> [What you have to do]:
Gather the lines below that include the string "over", copying each in full.
---------- Working data
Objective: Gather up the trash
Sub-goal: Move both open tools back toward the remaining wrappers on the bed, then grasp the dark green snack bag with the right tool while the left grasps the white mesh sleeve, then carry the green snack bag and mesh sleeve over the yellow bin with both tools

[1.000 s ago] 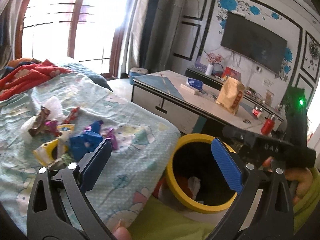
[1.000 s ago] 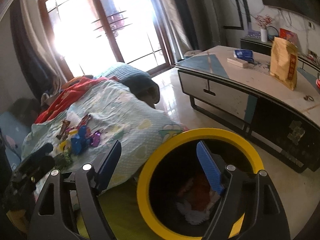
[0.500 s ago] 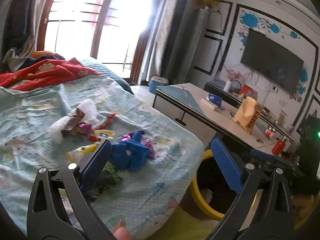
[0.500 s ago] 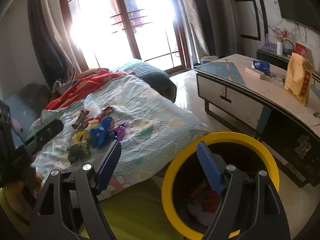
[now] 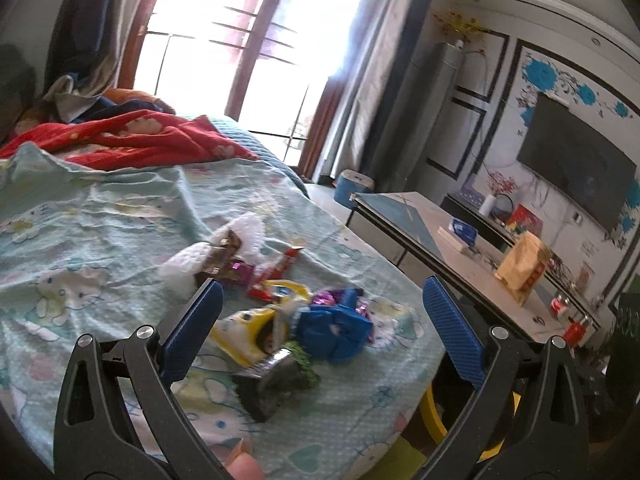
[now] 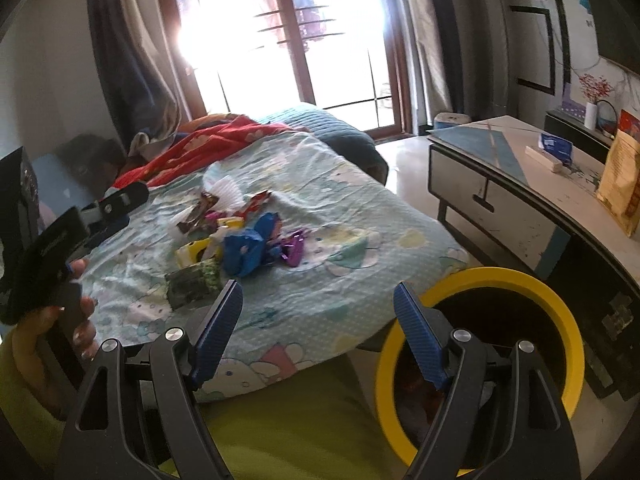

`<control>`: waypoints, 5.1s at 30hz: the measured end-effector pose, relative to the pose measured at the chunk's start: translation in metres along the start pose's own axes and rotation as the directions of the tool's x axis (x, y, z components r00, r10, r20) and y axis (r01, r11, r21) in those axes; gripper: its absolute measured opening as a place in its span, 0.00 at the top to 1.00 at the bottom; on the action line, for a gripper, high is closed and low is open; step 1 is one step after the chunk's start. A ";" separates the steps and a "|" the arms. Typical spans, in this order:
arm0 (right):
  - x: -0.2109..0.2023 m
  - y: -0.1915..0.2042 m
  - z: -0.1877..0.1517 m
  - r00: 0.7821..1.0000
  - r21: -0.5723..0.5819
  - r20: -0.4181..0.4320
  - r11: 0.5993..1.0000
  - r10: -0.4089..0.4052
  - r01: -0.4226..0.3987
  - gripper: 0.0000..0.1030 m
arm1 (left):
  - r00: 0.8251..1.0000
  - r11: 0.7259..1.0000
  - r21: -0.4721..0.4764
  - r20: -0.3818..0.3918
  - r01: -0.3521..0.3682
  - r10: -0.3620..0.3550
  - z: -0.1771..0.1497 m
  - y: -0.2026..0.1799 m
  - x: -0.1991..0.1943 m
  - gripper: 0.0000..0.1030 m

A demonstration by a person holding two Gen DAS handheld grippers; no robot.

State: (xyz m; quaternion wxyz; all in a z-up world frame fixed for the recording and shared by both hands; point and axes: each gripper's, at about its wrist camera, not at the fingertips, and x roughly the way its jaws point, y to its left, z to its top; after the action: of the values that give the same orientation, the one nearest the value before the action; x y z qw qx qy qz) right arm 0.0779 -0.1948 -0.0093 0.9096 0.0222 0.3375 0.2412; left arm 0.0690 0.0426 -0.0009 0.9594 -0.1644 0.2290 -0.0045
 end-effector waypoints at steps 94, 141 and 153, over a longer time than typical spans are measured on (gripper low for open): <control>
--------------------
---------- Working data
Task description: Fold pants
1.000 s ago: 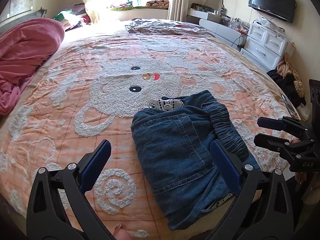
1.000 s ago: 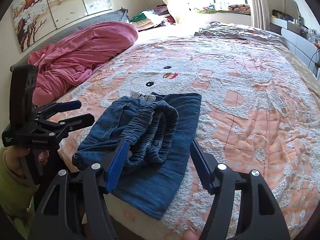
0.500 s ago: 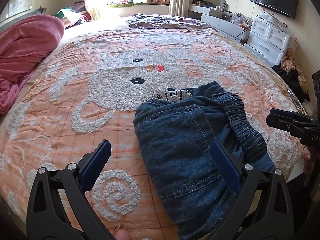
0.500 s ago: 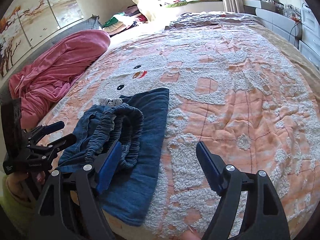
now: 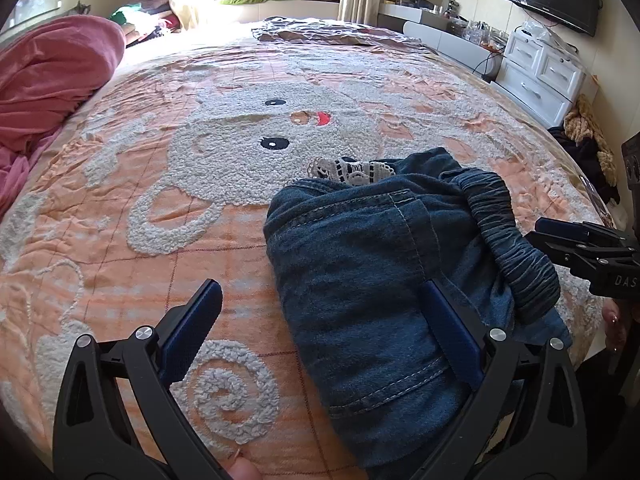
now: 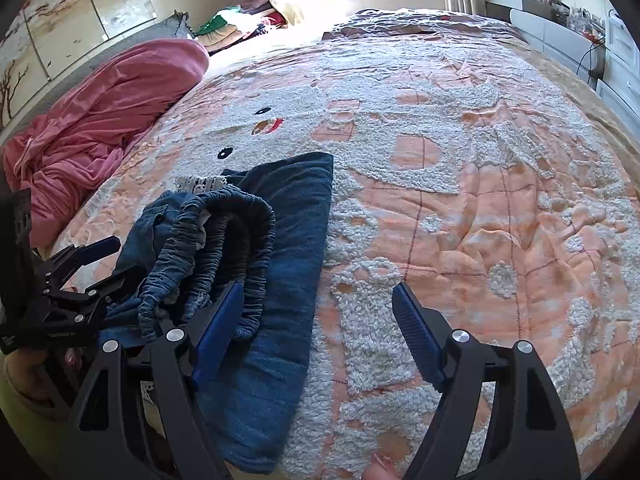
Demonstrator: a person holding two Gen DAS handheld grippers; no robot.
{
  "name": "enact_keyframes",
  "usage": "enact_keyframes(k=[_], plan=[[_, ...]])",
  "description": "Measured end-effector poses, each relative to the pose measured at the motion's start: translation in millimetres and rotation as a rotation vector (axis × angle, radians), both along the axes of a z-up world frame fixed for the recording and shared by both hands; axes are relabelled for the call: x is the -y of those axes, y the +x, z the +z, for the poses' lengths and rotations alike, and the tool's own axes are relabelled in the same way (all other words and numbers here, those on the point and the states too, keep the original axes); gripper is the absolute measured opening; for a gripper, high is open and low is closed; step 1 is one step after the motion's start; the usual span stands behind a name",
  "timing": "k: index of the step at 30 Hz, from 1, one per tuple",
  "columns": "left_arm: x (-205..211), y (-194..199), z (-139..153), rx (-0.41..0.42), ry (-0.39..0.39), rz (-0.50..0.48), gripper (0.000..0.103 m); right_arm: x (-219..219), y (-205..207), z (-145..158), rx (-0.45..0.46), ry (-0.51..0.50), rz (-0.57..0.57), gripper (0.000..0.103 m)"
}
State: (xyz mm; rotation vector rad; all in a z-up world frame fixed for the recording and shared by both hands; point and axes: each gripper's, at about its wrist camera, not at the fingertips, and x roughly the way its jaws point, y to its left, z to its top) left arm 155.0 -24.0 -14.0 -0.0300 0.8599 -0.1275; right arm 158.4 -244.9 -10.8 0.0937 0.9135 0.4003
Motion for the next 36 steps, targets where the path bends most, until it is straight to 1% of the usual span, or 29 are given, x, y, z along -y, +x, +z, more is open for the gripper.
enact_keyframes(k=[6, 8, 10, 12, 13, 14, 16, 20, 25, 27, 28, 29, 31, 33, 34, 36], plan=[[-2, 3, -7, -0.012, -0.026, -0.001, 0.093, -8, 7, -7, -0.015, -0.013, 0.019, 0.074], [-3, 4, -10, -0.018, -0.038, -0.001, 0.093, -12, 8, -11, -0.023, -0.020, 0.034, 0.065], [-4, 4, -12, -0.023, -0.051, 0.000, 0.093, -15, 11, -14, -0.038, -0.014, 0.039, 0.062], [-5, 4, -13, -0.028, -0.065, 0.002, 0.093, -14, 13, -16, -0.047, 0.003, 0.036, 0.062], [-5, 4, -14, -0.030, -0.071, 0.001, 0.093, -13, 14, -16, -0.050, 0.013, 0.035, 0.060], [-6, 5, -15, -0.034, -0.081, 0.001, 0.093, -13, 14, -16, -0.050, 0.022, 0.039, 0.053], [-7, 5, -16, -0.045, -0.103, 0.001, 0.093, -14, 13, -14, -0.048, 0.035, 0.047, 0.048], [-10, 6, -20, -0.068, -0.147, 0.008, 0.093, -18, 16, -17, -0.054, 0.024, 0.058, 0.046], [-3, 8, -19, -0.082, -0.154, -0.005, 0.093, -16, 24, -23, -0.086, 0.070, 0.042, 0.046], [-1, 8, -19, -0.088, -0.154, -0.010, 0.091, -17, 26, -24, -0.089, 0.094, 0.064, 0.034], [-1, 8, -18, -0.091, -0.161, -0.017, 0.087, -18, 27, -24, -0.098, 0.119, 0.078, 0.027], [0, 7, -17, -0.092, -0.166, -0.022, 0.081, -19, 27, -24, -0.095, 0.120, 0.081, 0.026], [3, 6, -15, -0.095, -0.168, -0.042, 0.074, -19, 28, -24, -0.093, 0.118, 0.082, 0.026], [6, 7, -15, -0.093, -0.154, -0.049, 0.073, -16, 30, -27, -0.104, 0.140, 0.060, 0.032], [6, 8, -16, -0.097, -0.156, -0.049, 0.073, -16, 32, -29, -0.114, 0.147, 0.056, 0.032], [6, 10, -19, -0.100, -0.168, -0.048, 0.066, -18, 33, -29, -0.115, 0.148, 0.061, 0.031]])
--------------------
> [Response area]:
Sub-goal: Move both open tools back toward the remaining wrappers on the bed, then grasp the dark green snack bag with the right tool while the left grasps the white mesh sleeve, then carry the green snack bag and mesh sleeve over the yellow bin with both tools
 end-effector waypoints at steps 94, 141 and 153, over a longer time than typical spans are measured on (gripper low for open): <control>

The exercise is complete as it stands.